• _Try it_
An exact copy of every record, without the pictures, is what should come back.

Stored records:
********************

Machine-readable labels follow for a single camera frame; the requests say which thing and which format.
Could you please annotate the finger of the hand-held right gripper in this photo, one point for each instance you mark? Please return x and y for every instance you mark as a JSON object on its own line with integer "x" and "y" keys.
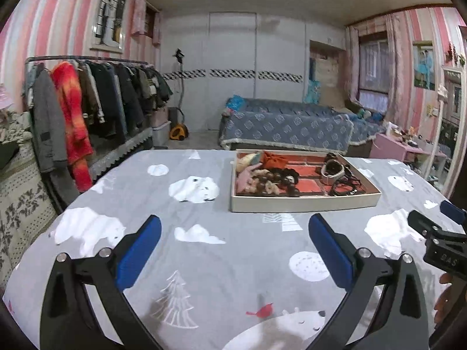
{"x": 423, "y": 224}
{"x": 454, "y": 212}

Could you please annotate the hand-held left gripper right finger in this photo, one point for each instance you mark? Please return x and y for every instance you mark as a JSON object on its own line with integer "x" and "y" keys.
{"x": 330, "y": 251}

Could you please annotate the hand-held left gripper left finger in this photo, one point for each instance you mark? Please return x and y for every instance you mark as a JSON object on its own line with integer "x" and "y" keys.
{"x": 140, "y": 253}

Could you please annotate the white tray with brick-pattern base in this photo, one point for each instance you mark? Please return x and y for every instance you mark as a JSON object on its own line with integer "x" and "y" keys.
{"x": 310, "y": 180}

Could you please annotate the black scrunchie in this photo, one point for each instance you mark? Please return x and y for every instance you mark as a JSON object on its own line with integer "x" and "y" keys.
{"x": 286, "y": 175}

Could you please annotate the brown hair claw clip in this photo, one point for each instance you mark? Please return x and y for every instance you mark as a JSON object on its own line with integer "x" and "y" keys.
{"x": 331, "y": 157}

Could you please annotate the person's right hand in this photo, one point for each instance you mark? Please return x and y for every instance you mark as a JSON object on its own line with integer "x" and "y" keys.
{"x": 443, "y": 304}

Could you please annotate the grey polar bear printed blanket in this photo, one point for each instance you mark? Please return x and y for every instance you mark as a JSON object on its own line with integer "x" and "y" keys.
{"x": 219, "y": 255}

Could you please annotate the pink side table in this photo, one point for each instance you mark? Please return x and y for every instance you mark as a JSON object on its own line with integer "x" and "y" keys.
{"x": 390, "y": 149}

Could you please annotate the white framed standing mirror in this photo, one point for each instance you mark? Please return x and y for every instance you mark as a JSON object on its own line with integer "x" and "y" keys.
{"x": 454, "y": 127}

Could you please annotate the grey lace-trim cloth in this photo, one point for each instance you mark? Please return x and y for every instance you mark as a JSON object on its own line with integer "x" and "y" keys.
{"x": 120, "y": 153}

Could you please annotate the bed with leaf patterned cover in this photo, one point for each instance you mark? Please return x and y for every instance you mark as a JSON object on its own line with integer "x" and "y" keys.
{"x": 22, "y": 211}

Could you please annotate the garment steamer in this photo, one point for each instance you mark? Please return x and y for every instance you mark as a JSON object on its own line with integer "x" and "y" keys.
{"x": 178, "y": 131}

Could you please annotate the sofa with blue patterned cover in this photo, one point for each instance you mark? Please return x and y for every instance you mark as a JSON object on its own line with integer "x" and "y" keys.
{"x": 284, "y": 127}

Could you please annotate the orange fleece hanging coat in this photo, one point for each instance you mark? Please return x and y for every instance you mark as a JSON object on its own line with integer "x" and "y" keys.
{"x": 74, "y": 124}

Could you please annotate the pink floral curtain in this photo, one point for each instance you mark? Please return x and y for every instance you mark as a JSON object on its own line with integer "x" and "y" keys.
{"x": 397, "y": 69}
{"x": 352, "y": 65}

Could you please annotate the grey hanging coat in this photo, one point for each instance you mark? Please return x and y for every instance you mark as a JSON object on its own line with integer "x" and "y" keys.
{"x": 49, "y": 127}

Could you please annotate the row of dark hanging clothes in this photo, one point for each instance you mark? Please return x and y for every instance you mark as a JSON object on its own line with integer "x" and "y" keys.
{"x": 120, "y": 94}

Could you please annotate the blue hanging cloth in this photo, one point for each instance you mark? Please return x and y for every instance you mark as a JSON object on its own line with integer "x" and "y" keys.
{"x": 312, "y": 87}

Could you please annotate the pile of crumpled clothes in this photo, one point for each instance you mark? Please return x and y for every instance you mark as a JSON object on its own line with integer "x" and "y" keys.
{"x": 16, "y": 127}

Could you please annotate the blue cloth bundle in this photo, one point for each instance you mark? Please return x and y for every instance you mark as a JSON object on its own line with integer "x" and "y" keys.
{"x": 234, "y": 102}

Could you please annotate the metal clothes rack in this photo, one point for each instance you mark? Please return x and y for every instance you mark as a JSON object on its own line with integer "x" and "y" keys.
{"x": 91, "y": 58}

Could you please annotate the white wardrobe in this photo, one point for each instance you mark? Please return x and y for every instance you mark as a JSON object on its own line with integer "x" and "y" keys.
{"x": 233, "y": 43}

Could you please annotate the small window with pink curtain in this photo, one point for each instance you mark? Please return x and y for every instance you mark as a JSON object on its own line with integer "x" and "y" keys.
{"x": 146, "y": 18}

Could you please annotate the wall poster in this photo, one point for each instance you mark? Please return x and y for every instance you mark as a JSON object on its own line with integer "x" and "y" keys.
{"x": 424, "y": 65}

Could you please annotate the red flower wall decoration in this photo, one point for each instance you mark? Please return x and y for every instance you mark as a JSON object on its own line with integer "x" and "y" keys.
{"x": 458, "y": 54}

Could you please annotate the framed wall picture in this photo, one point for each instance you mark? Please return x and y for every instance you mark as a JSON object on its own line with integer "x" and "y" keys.
{"x": 108, "y": 16}

********************

• _Exercise solution_
Machine-readable labels follow for a single camera frame; the requests say which thing and which format.
Could you please annotate the finger of the hand-held right gripper in this photo, one point for each instance you mark? Please return x and y for every instance you mark as a JSON object on its own line with integer "x" and "y" keys.
{"x": 423, "y": 224}
{"x": 454, "y": 212}

Could you please annotate the hand-held left gripper right finger in this photo, one point for each instance you mark? Please return x and y for every instance you mark as a JSON object on its own line with integer "x" and "y" keys.
{"x": 330, "y": 251}

Could you please annotate the hand-held left gripper left finger in this photo, one point for each instance you mark? Please return x and y for every instance you mark as a JSON object on its own line with integer "x" and "y" keys.
{"x": 140, "y": 253}

Could you please annotate the white tray with brick-pattern base in this photo, one point for each instance you mark? Please return x and y for every instance you mark as a JSON object on its own line with integer "x" and "y" keys.
{"x": 310, "y": 180}

Could you please annotate the black scrunchie in this photo, one point for each instance you mark? Please return x and y for every instance you mark as a JSON object on its own line with integer "x" and "y" keys.
{"x": 286, "y": 175}

Could you please annotate the brown hair claw clip in this photo, one point for each instance you mark? Please return x and y for every instance you mark as a JSON object on its own line with integer "x" and "y" keys.
{"x": 331, "y": 157}

Could you please annotate the person's right hand in this photo, one point for each instance you mark? Please return x and y for every instance you mark as a JSON object on its own line with integer "x" and "y" keys.
{"x": 443, "y": 304}

Could you please annotate the grey polar bear printed blanket in this photo, one point for each instance you mark? Please return x and y for every instance you mark as a JSON object on its own line with integer "x" and "y" keys.
{"x": 219, "y": 255}

Could you please annotate the pink side table in this photo, one point for each instance you mark? Please return x and y for every instance you mark as a JSON object on its own line with integer "x" and "y" keys.
{"x": 390, "y": 149}

Could you please annotate the white framed standing mirror in this photo, one point for each instance you mark? Please return x and y for every instance you mark as a JSON object on its own line with integer "x" and "y" keys.
{"x": 454, "y": 127}

Could you please annotate the grey lace-trim cloth in this photo, one point for each instance you mark? Please return x and y for every instance you mark as a JSON object on its own line with integer "x" and "y" keys.
{"x": 120, "y": 153}

Could you please annotate the bed with leaf patterned cover in this photo, one point for each instance you mark? Please return x and y for every instance you mark as a JSON object on its own line with integer "x" and "y" keys.
{"x": 22, "y": 211}

Could you please annotate the garment steamer in this photo, one point for each instance you mark? Please return x and y for every instance you mark as a JSON object on its own line with integer "x" and "y" keys.
{"x": 178, "y": 131}

Could you please annotate the sofa with blue patterned cover in this photo, one point for each instance you mark? Please return x and y for every instance you mark as a JSON object on its own line with integer "x" and "y" keys.
{"x": 284, "y": 127}

Could you please annotate the orange fleece hanging coat in this photo, one point for each instance you mark? Please return x and y for every instance you mark as a JSON object on its own line with integer "x" and "y" keys.
{"x": 74, "y": 124}

Could you please annotate the pink floral curtain in this photo, one point for each instance you mark? Please return x and y for every instance you mark as a JSON object on its own line with integer "x" and "y" keys.
{"x": 397, "y": 69}
{"x": 352, "y": 65}

Could you please annotate the grey hanging coat in this photo, one point for each instance you mark? Please return x and y for every instance you mark as a JSON object on its own line with integer "x" and "y" keys.
{"x": 49, "y": 127}

Could you please annotate the row of dark hanging clothes in this photo, one point for each instance you mark? Please return x and y for every instance you mark as a JSON object on its own line with integer "x" and "y" keys.
{"x": 120, "y": 94}

Could you please annotate the blue hanging cloth in this photo, one point for each instance you mark? Please return x and y for every instance you mark as a JSON object on its own line with integer "x" and "y" keys.
{"x": 312, "y": 87}

Could you please annotate the pile of crumpled clothes in this photo, one point for each instance you mark? Please return x and y for every instance you mark as a JSON object on its own line with integer "x" and "y" keys.
{"x": 16, "y": 127}

Could you please annotate the blue cloth bundle in this photo, one point for each instance you mark? Please return x and y for every instance you mark as a JSON object on its own line with integer "x" and "y" keys.
{"x": 234, "y": 102}

Could you please annotate the metal clothes rack in this photo, one point for each instance you mark? Please return x and y for every instance you mark as a JSON object on its own line with integer "x" and "y" keys.
{"x": 91, "y": 58}

Could you please annotate the white wardrobe in this photo, one point for each instance you mark? Please return x and y for every instance you mark as a JSON object on its own line with integer "x" and "y" keys.
{"x": 233, "y": 43}

Could you please annotate the small window with pink curtain in this photo, one point for each instance you mark? Please return x and y for every instance you mark as a JSON object on its own line with integer "x" and "y" keys.
{"x": 146, "y": 18}

Could you please annotate the wall poster in this photo, one point for each instance you mark? Please return x and y for every instance you mark as a JSON object on its own line with integer "x" and "y" keys.
{"x": 424, "y": 65}

Could you please annotate the red flower wall decoration in this photo, one point for each instance you mark? Please return x and y for every instance you mark as a JSON object on its own line with integer "x" and "y" keys.
{"x": 458, "y": 54}

Could you please annotate the framed wall picture in this photo, one point for each instance you mark? Please return x and y for every instance you mark as a JSON object on its own line with integer "x" and "y" keys.
{"x": 108, "y": 16}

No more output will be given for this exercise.